| Work to complete |
Write out every line below with no difference at all.

[Data extract — start]

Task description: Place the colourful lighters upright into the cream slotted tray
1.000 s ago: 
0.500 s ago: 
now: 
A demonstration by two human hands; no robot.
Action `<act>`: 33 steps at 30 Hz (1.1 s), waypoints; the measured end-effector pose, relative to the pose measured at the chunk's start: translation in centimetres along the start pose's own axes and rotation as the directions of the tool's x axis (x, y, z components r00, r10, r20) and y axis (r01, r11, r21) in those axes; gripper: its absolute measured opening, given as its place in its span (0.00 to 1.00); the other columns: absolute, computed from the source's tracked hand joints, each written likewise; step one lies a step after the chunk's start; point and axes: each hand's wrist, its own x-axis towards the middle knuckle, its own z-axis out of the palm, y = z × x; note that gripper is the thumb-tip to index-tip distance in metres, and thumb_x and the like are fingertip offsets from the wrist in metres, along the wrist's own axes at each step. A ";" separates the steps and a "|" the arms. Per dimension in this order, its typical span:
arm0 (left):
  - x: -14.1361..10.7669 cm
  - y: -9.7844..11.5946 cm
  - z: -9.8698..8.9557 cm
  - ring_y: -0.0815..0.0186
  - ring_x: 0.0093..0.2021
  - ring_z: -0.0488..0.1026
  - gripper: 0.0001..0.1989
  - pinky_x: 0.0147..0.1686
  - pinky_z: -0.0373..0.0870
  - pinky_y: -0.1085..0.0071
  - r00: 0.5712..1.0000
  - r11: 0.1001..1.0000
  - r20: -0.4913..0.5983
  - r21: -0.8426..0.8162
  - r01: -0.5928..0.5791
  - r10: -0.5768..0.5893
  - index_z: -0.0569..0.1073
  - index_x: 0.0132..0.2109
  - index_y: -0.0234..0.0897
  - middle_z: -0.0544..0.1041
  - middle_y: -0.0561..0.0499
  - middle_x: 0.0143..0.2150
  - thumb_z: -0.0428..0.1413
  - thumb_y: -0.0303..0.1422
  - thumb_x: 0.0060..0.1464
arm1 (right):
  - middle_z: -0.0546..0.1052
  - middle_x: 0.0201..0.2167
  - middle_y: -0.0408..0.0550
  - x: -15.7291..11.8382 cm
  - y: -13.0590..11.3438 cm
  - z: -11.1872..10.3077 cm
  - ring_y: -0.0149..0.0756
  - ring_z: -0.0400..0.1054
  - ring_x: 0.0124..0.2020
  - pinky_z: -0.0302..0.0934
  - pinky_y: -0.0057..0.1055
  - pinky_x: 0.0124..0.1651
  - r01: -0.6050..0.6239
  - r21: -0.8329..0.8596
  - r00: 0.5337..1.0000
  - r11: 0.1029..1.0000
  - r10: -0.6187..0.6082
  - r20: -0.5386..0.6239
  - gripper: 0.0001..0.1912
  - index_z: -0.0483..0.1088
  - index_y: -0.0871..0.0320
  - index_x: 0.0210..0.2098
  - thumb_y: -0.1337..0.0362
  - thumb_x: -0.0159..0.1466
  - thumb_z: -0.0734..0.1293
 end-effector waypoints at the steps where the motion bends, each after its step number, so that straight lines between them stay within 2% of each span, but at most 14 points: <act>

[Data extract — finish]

| Task solution |
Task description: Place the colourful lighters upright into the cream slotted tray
1.000 s ago: 
0.500 s ago: 
now: 
A demonstration by two human hands; no robot.
Action `<act>`: 33 steps at 30 Hz (1.1 s), waypoints; the measured end-effector pose, relative to the pose measured at the chunk's start: translation in centimetres along the start pose's own axes and rotation as the directions of the tool's x axis (x, y, z components r00, r10, r20) and y axis (r01, r11, r21) in those axes; gripper: its absolute measured opening, given as its place in its span (0.00 to 1.00); the other columns: absolute, computed from the source's tracked hand joints, each written likewise; step one lies a step after the chunk's start; point and axes: each hand's wrist, its own x-axis towards the middle knuckle, its own z-axis out of the palm, y = z × x; note that gripper is the thumb-tip to index-tip distance in metres, and thumb_x and the like are fingertip offsets from the wrist in metres, along the wrist's own axes at each step. A ";" separates the steps and a "|" the arms. Per dimension in this order, its typical span:
arm0 (left):
  - x: -14.1361..10.7669 cm
  - y: -9.7844..11.5946 cm
  - z: -9.8698..8.9557 cm
  - ring_y: -0.0815..0.0186
  - ring_x: 0.0093..0.2021
  - ring_z: -0.0488..0.1026
  - gripper: 0.0001..0.1989
  - pinky_x: 0.0147..0.1686
  - pinky_z: -0.0373..0.0870
  - pinky_y: -0.1085..0.0071
  - r00: 0.5712..1.0000
  - r11: 0.1001..1.0000
  - r20: -0.4913..0.5983
  - r21: -0.8426..0.8162
  - r01: -0.5928..0.5791
  - r10: -0.5768..0.5893
  - index_z: -0.0569..0.1073
  - index_x: 0.0132..0.2109
  - index_y: -0.0234..0.0897
  - middle_z: -0.0544..0.1041
  - middle_y: -0.0561..0.0499
  - middle_x: 0.0143..0.2150
  - thumb_z: -0.0428..0.1413
  - thumb_y: -0.0303..0.1422
  - thumb_x: 0.0060..0.1464
arm1 (right):
  - middle_z: -0.0546..0.1052
  - middle_x: 0.0201..0.2167
  - middle_y: -0.0408..0.0550
  - x: -15.7291..11.8382 cm
  - y: -13.0590..11.3438 cm
  - z: -11.1872..10.3077 cm
  - ring_y: -0.0149..0.0756
  - ring_z: -0.0400..0.1054
  - ring_x: 0.0124..0.2020
  - pinky_z: -0.0302..0.0934
  - pinky_y: -0.0057..0.1055
  - pinky_x: 0.0124..0.1651
  - r01: -0.6050..0.6239
  - r21: -0.8329..0.8596
  - r00: 0.5337..1.0000
  - r11: 0.1029..1.0000
  - r10: -0.6187..0.6082
  - r20: -0.5386..0.6239
  - gripper: 0.0001..0.1912
  - index_z: -0.0483..0.1088
  - index_y: -0.0871..0.0320
  - index_x: 0.0210..0.2098
  - thumb_y: -0.1337..0.0362
  - thumb_x: -0.0159..0.1466
  - thumb_z: -0.0734..0.1293
 end-effector waypoints at the steps where the motion bends, each after its step number, so that straight lines between them stay within 2% of each span, but at most 14 points: <act>

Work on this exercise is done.